**Stored items from a collection**
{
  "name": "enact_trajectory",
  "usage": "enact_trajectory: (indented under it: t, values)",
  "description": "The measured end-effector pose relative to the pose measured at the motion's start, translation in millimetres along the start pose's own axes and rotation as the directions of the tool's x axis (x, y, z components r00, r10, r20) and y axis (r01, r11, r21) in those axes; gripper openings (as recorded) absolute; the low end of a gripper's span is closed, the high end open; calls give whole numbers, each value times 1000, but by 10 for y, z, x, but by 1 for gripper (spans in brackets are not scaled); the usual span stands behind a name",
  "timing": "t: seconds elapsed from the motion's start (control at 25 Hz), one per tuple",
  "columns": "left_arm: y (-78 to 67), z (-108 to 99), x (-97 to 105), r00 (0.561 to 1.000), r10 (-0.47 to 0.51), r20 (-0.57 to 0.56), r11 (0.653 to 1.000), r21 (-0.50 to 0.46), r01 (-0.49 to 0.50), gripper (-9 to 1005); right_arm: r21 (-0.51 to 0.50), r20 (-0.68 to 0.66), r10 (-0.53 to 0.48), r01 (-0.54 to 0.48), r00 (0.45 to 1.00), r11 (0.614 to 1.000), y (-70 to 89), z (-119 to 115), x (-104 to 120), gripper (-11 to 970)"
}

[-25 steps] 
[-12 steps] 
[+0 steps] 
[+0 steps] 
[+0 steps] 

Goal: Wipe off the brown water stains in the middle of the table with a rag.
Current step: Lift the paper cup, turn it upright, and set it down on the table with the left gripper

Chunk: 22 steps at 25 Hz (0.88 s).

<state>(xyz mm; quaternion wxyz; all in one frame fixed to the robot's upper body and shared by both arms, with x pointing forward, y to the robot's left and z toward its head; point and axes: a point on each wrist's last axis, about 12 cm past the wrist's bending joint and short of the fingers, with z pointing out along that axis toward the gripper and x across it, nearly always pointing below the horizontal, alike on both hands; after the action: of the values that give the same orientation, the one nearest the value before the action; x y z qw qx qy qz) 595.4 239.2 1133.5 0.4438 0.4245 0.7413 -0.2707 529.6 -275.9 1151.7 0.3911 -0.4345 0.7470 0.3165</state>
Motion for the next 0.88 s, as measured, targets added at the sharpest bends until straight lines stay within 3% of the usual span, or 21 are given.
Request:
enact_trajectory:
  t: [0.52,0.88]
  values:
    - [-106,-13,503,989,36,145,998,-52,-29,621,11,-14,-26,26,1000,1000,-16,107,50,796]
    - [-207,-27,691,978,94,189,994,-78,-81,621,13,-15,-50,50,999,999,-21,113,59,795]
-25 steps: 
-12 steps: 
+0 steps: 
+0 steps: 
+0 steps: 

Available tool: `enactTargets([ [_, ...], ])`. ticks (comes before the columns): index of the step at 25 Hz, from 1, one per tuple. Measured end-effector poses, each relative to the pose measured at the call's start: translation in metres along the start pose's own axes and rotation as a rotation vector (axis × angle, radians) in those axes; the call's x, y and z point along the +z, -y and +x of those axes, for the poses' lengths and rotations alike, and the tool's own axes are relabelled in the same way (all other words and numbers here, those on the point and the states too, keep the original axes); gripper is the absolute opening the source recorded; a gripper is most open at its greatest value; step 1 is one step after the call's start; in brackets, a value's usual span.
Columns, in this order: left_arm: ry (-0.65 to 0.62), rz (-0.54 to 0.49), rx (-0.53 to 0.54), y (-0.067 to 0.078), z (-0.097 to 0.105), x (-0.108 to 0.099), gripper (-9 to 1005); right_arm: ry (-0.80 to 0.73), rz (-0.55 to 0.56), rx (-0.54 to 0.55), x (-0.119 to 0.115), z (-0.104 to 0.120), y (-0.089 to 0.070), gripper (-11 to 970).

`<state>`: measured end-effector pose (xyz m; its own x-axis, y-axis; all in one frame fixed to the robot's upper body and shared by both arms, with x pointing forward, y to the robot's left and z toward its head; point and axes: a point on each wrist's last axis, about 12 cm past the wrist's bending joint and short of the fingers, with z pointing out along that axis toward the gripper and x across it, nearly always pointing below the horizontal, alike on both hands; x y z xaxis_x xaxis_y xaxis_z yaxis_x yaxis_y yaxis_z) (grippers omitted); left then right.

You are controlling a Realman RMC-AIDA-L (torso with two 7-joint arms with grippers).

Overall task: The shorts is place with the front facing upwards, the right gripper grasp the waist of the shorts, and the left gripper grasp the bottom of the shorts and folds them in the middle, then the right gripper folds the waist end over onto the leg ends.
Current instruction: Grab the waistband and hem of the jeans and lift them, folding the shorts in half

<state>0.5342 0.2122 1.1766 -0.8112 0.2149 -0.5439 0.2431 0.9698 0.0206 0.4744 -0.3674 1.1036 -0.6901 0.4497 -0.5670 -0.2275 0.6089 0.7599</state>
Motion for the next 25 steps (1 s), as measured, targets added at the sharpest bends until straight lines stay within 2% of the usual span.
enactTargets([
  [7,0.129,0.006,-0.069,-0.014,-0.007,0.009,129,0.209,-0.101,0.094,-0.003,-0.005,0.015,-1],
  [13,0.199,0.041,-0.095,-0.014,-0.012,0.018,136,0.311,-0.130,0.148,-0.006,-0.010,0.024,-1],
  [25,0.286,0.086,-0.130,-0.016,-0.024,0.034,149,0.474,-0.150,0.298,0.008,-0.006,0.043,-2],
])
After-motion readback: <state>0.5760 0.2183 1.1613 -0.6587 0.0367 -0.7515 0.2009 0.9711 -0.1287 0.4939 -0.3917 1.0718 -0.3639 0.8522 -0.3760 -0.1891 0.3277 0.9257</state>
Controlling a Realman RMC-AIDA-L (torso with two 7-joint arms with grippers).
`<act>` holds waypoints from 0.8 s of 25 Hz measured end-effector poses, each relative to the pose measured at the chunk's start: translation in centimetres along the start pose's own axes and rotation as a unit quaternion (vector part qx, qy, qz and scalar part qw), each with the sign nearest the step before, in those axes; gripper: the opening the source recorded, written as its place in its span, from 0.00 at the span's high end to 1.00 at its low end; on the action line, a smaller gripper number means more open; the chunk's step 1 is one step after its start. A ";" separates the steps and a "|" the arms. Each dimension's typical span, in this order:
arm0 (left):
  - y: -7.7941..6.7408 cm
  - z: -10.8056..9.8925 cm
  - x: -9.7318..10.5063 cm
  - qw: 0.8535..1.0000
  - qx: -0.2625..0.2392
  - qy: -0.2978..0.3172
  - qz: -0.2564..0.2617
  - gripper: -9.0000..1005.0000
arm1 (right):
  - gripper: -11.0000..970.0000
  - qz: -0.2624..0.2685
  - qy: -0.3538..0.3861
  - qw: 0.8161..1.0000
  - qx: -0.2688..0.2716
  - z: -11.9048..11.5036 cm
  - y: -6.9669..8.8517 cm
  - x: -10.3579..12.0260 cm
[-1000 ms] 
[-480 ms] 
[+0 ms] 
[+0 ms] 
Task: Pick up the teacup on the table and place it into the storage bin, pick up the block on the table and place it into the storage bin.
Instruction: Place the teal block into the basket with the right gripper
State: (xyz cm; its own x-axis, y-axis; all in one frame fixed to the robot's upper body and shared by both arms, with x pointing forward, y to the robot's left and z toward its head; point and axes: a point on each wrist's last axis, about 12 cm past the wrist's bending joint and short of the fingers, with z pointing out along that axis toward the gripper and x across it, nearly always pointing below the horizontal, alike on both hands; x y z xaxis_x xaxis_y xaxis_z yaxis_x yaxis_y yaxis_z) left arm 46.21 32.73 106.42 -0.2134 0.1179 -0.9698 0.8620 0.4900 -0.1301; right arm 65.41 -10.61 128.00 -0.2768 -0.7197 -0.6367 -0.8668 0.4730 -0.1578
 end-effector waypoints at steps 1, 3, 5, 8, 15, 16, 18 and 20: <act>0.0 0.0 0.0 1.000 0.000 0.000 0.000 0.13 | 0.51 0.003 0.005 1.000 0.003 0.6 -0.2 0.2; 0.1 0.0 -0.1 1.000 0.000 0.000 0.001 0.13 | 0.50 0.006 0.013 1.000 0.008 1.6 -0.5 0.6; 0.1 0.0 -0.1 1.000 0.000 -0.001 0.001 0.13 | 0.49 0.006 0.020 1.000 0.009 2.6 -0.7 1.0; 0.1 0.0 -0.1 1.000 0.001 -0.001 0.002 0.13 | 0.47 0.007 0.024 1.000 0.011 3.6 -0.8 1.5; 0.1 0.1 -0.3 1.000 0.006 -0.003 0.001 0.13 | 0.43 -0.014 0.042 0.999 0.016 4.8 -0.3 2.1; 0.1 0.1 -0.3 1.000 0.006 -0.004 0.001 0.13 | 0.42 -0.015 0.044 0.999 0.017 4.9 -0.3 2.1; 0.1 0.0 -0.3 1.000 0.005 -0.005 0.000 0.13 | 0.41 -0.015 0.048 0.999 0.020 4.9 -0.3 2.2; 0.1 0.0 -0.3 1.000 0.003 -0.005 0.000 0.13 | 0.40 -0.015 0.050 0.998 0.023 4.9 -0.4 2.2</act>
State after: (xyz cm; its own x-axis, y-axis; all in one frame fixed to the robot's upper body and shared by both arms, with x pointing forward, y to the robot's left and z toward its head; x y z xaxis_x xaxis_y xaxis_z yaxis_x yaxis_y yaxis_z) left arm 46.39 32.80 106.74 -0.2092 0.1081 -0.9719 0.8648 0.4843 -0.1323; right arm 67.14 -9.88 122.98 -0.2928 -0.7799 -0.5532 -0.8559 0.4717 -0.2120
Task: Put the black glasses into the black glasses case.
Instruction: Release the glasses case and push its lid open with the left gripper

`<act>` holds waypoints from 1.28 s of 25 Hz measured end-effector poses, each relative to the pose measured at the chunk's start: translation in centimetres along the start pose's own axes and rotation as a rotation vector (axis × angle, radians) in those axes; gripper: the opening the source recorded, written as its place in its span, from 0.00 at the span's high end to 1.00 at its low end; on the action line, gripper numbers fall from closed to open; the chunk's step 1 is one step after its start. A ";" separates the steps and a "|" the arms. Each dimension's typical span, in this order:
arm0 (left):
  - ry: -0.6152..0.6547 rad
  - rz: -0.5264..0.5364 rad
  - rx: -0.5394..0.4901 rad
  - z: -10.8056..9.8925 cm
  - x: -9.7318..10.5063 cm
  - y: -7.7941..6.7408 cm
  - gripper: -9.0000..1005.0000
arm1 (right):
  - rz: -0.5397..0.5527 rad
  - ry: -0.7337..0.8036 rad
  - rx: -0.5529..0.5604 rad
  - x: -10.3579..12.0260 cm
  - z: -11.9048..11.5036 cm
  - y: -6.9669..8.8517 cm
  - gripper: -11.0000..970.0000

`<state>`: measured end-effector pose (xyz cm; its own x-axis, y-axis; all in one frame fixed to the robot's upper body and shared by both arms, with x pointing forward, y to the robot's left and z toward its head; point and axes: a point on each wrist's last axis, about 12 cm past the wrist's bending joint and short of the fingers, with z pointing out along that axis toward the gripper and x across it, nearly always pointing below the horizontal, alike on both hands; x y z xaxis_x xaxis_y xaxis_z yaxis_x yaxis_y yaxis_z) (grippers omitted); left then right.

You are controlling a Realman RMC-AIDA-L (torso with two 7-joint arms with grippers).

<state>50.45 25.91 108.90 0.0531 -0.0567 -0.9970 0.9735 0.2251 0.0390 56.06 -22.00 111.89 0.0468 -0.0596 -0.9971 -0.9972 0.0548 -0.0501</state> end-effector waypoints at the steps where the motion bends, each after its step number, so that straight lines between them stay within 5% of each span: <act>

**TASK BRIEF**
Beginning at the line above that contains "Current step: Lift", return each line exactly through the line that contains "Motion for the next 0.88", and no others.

**RESPONSE AREA**
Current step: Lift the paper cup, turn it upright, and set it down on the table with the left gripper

Chunk: 22 steps at 25 Hz (0.88 s).

<state>(xyz mm; quaternion wxyz; all in one frame fixed to the robot's upper body and shared by both arms, with x pointing forward, y to the robot's left and z toward its head; point and axes: a point on each wrist's last axis, about 12 cm past the wrist's bending joint and short of the fingers, with z pointing out along that axis toward the gripper and x across it, nearly always pointing below the horizontal, alike on both hands; after the action: of the values that give the same orientation, the one nearest the value before the action; x y z qw qx qy qz) 595.4 239.2 1133.5 0.4438 0.4245 0.7413 -0.2707 529.6 -275.9 1151.7 0.3911 -0.4345 0.7470 0.3165</state>
Motion for the next 0.88 s, as measured, targets added at the sharpest bends until straight lines stay within 3% of the usual span, or 21 are given.

The answer has been given in full.